Out-Law News 3 min. read

MPs call for UK AI copyright law deadline as US legislation tabled


The UK government has been urged to set “a definitive deadline” for the end of talks with AI developers and content creators over how best to balance their respective interests, before turning to legislate on the issue.

The recommendation was made by a committee of MPs in the UK parliament, which said content creators must be given control over whether their copyrighted works are used by AI developers to train their AI systems.

The report by the Culture, Media and Sport Committee comes after the UK government was forced to abandon efforts to broker industry agreement on a voluntary AI copyright code earlier this year, following a breakdown in talks. It was envisaged that the code would serve to strike a balance between AI developers’ desire to access quality data to train their AI models and content creators’ right to control – and commercialise – access to their copyrighted works.
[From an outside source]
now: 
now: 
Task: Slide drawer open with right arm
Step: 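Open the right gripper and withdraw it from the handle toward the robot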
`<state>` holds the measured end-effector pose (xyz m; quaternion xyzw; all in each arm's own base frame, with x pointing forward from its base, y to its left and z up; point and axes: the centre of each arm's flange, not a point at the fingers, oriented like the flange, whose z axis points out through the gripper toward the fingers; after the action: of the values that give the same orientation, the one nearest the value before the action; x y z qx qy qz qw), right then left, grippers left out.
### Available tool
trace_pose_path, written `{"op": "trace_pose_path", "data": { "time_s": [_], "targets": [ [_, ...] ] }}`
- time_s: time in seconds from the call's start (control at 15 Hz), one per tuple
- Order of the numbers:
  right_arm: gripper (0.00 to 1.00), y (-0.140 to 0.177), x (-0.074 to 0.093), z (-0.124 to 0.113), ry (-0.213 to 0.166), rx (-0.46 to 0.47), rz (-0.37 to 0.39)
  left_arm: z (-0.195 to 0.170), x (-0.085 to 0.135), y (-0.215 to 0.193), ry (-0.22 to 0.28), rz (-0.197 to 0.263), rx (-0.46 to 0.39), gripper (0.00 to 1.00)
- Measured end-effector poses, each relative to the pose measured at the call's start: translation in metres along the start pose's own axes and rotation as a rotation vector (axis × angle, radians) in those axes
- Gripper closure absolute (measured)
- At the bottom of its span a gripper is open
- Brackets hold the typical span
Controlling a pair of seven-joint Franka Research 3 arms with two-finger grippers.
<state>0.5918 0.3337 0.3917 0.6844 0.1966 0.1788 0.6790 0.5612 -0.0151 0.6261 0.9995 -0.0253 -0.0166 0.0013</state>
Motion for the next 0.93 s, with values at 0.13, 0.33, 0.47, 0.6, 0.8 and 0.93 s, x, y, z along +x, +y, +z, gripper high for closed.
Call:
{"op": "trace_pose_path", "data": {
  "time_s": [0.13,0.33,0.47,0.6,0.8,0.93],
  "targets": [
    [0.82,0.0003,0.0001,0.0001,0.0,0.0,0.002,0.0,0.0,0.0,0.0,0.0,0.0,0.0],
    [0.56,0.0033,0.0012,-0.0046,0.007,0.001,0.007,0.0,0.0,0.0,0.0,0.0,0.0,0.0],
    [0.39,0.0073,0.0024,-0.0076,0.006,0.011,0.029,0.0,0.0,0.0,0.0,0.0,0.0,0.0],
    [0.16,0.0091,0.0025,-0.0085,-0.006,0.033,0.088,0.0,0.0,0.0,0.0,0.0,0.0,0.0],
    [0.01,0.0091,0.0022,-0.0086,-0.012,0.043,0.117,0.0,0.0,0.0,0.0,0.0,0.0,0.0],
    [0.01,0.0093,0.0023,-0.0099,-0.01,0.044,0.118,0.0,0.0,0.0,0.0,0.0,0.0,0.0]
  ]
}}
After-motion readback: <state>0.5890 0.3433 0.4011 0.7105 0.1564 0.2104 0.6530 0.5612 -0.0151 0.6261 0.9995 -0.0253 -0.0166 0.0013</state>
The government is now in the process of engaging separately with representatives from the AI and creative sectors with a view to finding “a workable alternative” to a code – but the committee has said those talks should not go on indefinitely.

“Despite our previous recommendations that the government win back the trust of creators regarding their concerns over AI, its working group has not been able to bring forward a code of practice on AI and intellectual property,” the committee said. “Although the government asserted that it could consider legislating were agreement not reached, it has not indicated that it will do so. It is unlikely that simply conducting a further period of engagement with the sectors, with no clarity over its overall aims, will have any meaningful effect. We are concerned that the status quo simply favours AI developers, given creators’ concerns that their IP is already being used in AI development without licence or any practical means of recourse.”

“The government must ensure that creators have proper mechanisms to enforce their consent and receive fair compensation for use of their work by AI developers. It should set out measurable objectives for the period of engagement with the AI and rightsholders sectors, which it has said ministers will lead on, and provide a definitive deadline at which it will step in with legislation in order to break any deadlock,” the committee said.

There is the prospect of legislative intervention on the issue of AI development and copyright in the EU and in the US.

Under the EU AI Act, which is in the final stages of being formally approved by law makers, providers of so-called general purpose AI (GPAI) models would be obliged to put in place a policy to respect EU copyright law. The legislation states that such a policy will particularly need to account for reservations of rights pertaining to how copyrighted content that is mined is used. EU copyright law provides for such rights to be reserved by rights holders “in an appropriate manner” in the context of text and data mining by third parties, which EU copyright law provides for.

Providers of GPAI models would also be required to draw up and make publicly available a sufficiently detailed summary about the content used for training their model. The EU AI Office would be responsible for preparing a template to be used for making such disclosures. Recitals to the proposed AI Act make clear that while trade secrets and other confidential business information would not need to be disclosed in the summaries, providers would need to ensure there is sufficient information provided in them to enable copyright holders to exercise and enforce their rights. It is suggested in the legislation that the main data collections or sets that went into training the model, such as large private or public databases or data archives, be listed in the summaries and that providers share a narrative explanation about other data sources used.

In the US, one law maker this week introduced proposed new legislation before the House of Representatives which, if enacted, would impose similar disclosure requirements on developers of generative AI systems in respect of the data used to train their systems.

Under Adam Schiff’s proposed Generative AI Copyright Disclosure Act of 2024 (5-page / 153KB PDF), a person creating a training dataset used in building gen-AI systems would have 30 days to publish “a sufficiently detailed summary” of any copyrighted works used in the training dataset. An almost identical requirement would also arise for persons that alter a training dataset in a significant manner. If developers use a publicly available dataset, they would further be required to include a link to that dataset as part of their disclosure. The disclosures would have to be made in the US Register of Copyrights.

Schiff has proposed that fines of not less than $5,000 be imposed on persons that breach the disclosure requirements he has drafted.